In North Sea oil and gas fields, seawater injection is used for reservoir pressure support. Formation water and seawater mixing may lead to sulphate scaling in the near wellbore area, tubing and process systems. Scale inhibitor squeeze treatments are applied to protect the producers and extend the field lifetime. Reducing cost and prolonging the squeeze lifetime is essential. In some StatoilHydro operated fields, squeeze lifetime has been evaluated based on inhibitor return concentration and cumulative water treated. Field experience and laboratory studies have determined the criteria for re-squeezing the wells.
One critical aspect of downhole scale management is the laboratory determined Minimum Inhibitor Concentration (MIC) of the squeeze inhibitor.

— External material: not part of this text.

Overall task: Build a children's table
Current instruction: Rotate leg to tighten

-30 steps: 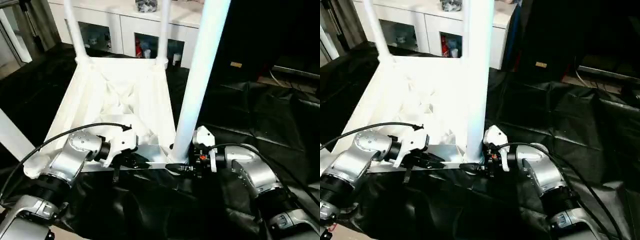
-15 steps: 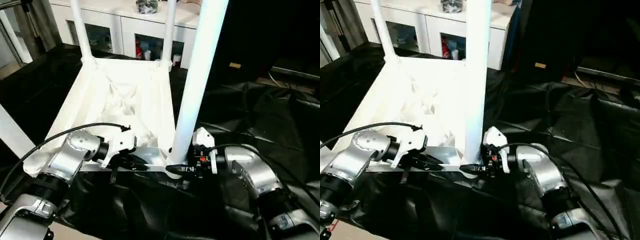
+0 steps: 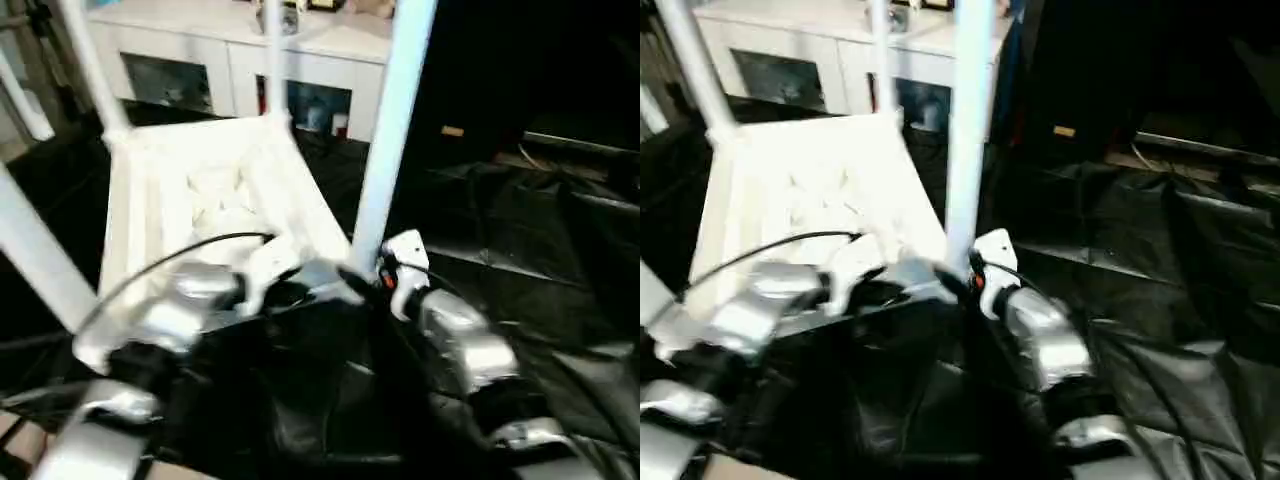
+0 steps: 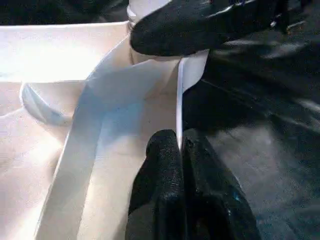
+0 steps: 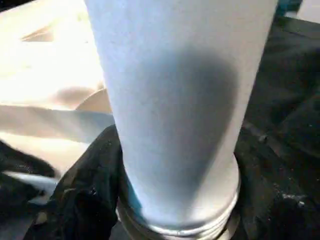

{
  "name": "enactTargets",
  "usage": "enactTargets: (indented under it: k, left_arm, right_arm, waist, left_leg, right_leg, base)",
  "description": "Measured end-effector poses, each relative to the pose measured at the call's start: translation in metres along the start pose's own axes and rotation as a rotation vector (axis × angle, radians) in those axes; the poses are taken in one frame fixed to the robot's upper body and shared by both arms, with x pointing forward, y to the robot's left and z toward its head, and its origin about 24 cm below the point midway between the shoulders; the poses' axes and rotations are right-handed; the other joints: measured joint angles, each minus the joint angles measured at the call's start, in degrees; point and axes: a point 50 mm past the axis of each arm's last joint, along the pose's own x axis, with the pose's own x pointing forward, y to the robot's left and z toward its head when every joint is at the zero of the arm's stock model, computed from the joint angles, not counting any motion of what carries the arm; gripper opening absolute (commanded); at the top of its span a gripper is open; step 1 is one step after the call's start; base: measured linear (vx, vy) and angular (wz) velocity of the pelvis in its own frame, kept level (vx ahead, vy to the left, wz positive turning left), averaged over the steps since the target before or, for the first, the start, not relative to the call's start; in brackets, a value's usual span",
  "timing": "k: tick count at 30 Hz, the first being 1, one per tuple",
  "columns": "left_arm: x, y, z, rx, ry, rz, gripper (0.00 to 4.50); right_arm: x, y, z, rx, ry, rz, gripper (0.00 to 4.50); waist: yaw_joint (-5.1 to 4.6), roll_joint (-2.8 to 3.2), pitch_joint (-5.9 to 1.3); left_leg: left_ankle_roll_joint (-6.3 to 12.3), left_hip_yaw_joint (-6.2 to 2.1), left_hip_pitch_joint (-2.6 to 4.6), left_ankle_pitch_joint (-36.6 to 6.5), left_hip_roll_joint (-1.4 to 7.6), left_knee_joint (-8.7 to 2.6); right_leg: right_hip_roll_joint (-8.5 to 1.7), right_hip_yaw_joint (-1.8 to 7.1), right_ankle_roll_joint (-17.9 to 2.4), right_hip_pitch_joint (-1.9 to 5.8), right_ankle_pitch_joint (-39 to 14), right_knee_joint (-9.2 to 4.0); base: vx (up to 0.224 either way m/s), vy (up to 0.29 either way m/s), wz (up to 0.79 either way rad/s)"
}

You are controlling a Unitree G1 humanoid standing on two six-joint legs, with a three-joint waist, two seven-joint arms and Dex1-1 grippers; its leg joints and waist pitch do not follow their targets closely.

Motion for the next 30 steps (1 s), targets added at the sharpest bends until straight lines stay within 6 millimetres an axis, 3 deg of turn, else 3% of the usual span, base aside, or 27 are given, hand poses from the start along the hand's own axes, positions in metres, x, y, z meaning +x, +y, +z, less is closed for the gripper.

If the MIC is lower than the concentration of inhibitor required to prevent scale at real conditions the well could scale up. Field examples are given where sulphate scale was observed downhole and in the tubing around the safety valve even if the inhibitor concentration was above the laboratory determined MIC. MIC varies throughout the well lifetime according to variation in brine chemistry/operating conditions and should be re-evaluated frequently.
Polymer squeeze inhibitors are difficult to measure with sufficient accuracy at low concentration. However, adequate preservation of the water samples may improve the detection. The volume of water produced before reaching MIC can be significantly increased with improved inhibitor detection methods.
Laboratory studies have been performed addressing the sensitivity of inhibitor detection as function of ion composition, inhibitor concentration, particles and preservation additive. Parallel samples have been taken offshore. MIC has been determined for a range of formation/seawater mixtures.
The paper describes laboratory analyses, sampling procedures, well monitoring, inhibitor return detection and field/well lifetime MIC determination as methods to determine a long but safe squeeze lifetime.
In North Sea oil and gas fields, seawater injection is frequently used for reservoir pressure support. Mixing of formation water (FW) and injected seawater (SW) may cause sulphate scale to form in the production system (Cowan & Weintritt 1976). Scale in the near wellbore area may give severe formation damage and reduce well productivity. Scale in the production tubing may compromise well integrity by causing safety valves to fail, while scale in the topside process may lead to insufficient separation and poor water quality. If not handled properly, all these mechanisms may give significant production losses. It is necessary to continuously update scale management strategies for the protection and maintenance of the system in order to extend the field lifetime.
Scale inhibitor squeeze treatments are applied regularly to protect the near wellbore area and the tubing of the wells. Additional topside scale inhibitor is continuously injected at the wellhead of each well and at dedicated locations in the process facility. The efficiency of the squeeze treatments is monitored through water sampling focusing on e.g. inhibitor and ion concentrations and amount of suspended solids in the samples. The Productivity Index (PI) (Sm3/d/bar) is also an important indicator of the well protection against scaling. To fully exploit the well asset potential it is important to maintain the PI as high as possible throughout the lifetime of the well. If there is enhanced risk of scale it may be necessary to increase the frequency of downhole safety valve (DHSV) testing and/or perform slam tests to remove any scale buildup (Ramstad et al. 2005).